By the way, my EXTENDED-12 grammars breaks down words similarly to Emma's May Smith: many have one "syllable", a good quantity have two, a few have three. I have not counted the words according to the number of syllables (there is also a thorny problem: many words have multiple decompositions), nor I have tested with more than 4 syllables, but I think I can wholly confirm her results. Also by the way, the word which requires more syllables is 'ooooooooolarsr', with a whopping 12 syllables (counted using my EXTENDED-12), which are a lot (the required grammar is on the order of 10EXP44 total strings..., while an EXTENDED-12 with one more syllable (4 in total) would be around 33*10EXP12).
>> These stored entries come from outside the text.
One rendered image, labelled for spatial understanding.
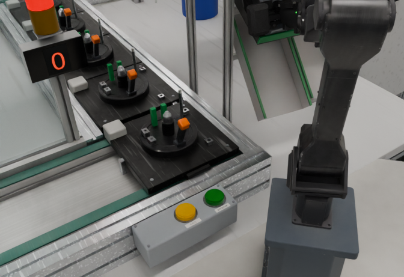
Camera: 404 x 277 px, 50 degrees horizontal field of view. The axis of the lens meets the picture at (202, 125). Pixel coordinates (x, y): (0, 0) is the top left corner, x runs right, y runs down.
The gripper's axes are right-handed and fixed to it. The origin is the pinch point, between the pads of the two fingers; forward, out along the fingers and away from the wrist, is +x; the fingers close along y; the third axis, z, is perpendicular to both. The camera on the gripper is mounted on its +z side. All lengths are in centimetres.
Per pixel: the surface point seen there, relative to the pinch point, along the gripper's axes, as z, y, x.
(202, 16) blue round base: -17, -17, 90
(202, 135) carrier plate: -27.5, 18.4, 6.7
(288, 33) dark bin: -5.7, -2.3, -0.4
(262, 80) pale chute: -18.2, 0.3, 8.2
Just for reference, I also tested a 'two-syllables' version of Zattera's SLOT (which, here referring to a previous post of @nablator, would be able to find also the "separable" words). I actually optimized it a bit for efficiency (removing the final 'y' at the end of the first syllable, it's almot useless as coverage goes). This are the results (directly pasted form my software):

-----------
Grammar name: Zattera's SLOT duplicated, 23 slots   (may I call it Zattera-Lanzini SLOT*2 ? in exchange I could call my grammar the EmmaSmith-Lanzini Smile )

Slot 1: q s d
Slot 2: o y
Slot 3: l r
Slot 4: t k p f
Slot 5: ch sh
Slot 6: cth ckh cph cfh
Slot 7: e ee eee
Slot 8: s d
Slot 9: o a
Slot 10: i ii iii
Slot 11: d l r m n
Slot 12: q s d
Slot 13: o y
Slot 14: l r
Slot 15: t k p f
Slot 16: ch sh
Slot 17: cth ckh cph cfh
Slot 18: e ee eee
Slot 19: s d
Slot 20: o a
Slot 21: i ii iii
Slot 22: d l r m n
Slot 23: y

Found 7228 valid words. Grammar can generate 1,088391E+13 total words
Total number of words in the Voynich text: 8078 (7700 excluding words with rare characters)
Coverage = 0,8947759, Efficiency = 6,640995E-10, F1 score = 1,328199E-09
Coverage is 0,9387013 excluding words with rare characters
---------

Coverage is excellent, even slightly better than my EXTENDED-12 (which scores 88.45%-92.79%), but the size of the grammar is greatly increased (SLOT-almost-duplicated: 1.08*10EXP13, EXTENDED-12: 6.12*10EXP9), and the F1 score greatly decreased (SLOT-almost-duplicted: 1.33*10EXP-9, EXTENDED-12: 2.33*10EXP-6). These are the words which appear at least twice in the text which cannot be generated (excellent result, I'd say at about the same level of EXTENDED-12, which misses 4 words instead of 6, but two of them have three occurences):

chotols 3 NOTFOUND
choekeey 2 NOTFOUND
otaraldy 2 NOTFOUND
polarar 2 NOTFOUND
chkoldy 2 NOTFOUND
sheoeky 2 NOTFOUND
Interesting, thank you!

At first I was a bit confused as the 'first missing word' did not match mine, but I based the checks on the reference transliteration (RF-1a).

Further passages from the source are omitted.